[WHAT THE TASK ASKS] Determine the count of lines in the data below that include the word "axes", and give nothing besides it.

-- SUPPLIED INFORMATION follows --

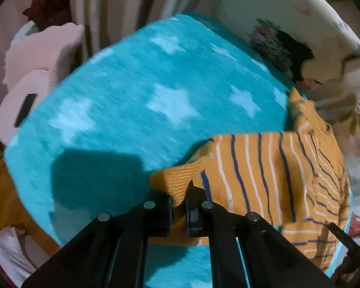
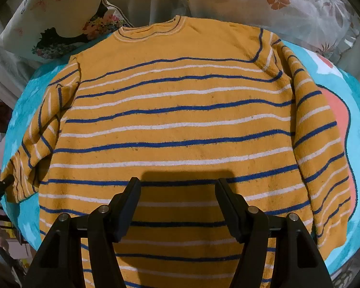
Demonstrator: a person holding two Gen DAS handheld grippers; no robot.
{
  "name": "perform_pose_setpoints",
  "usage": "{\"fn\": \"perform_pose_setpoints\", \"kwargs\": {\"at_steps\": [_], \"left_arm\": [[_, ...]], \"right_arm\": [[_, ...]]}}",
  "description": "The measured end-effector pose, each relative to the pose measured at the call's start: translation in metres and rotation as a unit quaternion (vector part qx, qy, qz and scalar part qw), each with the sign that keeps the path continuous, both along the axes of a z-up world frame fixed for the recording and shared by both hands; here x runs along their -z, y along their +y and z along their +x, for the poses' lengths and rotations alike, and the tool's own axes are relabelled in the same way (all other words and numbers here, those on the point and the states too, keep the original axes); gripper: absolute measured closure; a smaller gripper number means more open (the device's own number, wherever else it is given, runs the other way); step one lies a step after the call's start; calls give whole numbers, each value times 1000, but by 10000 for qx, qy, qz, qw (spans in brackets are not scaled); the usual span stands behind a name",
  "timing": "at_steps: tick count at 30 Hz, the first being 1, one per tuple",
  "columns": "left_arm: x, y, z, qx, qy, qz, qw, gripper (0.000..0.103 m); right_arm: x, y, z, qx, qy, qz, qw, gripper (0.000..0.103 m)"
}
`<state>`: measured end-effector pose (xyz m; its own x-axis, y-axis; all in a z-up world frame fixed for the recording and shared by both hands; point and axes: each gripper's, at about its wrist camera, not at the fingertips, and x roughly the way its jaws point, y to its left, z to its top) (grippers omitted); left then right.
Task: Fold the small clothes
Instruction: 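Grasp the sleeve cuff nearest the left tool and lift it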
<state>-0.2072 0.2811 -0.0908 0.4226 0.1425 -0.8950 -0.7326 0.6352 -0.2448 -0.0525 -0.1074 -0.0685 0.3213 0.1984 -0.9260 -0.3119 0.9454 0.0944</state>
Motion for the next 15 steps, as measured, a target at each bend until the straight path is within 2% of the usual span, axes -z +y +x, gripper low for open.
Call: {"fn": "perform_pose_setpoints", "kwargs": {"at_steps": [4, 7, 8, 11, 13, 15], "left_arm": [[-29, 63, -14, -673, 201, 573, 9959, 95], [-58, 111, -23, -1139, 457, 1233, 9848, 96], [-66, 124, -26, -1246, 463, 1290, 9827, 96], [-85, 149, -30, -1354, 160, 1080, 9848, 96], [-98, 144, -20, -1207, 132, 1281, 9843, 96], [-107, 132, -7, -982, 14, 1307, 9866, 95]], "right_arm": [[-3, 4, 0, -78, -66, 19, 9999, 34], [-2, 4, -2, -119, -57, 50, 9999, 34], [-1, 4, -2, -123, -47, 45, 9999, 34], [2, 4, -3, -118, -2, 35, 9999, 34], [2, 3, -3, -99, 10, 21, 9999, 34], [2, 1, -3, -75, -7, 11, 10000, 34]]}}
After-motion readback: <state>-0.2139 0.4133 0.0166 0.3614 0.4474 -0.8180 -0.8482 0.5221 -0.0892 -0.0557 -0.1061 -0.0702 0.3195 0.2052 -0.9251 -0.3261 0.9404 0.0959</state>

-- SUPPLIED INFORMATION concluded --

[REPLY TO THE EXERCISE] 3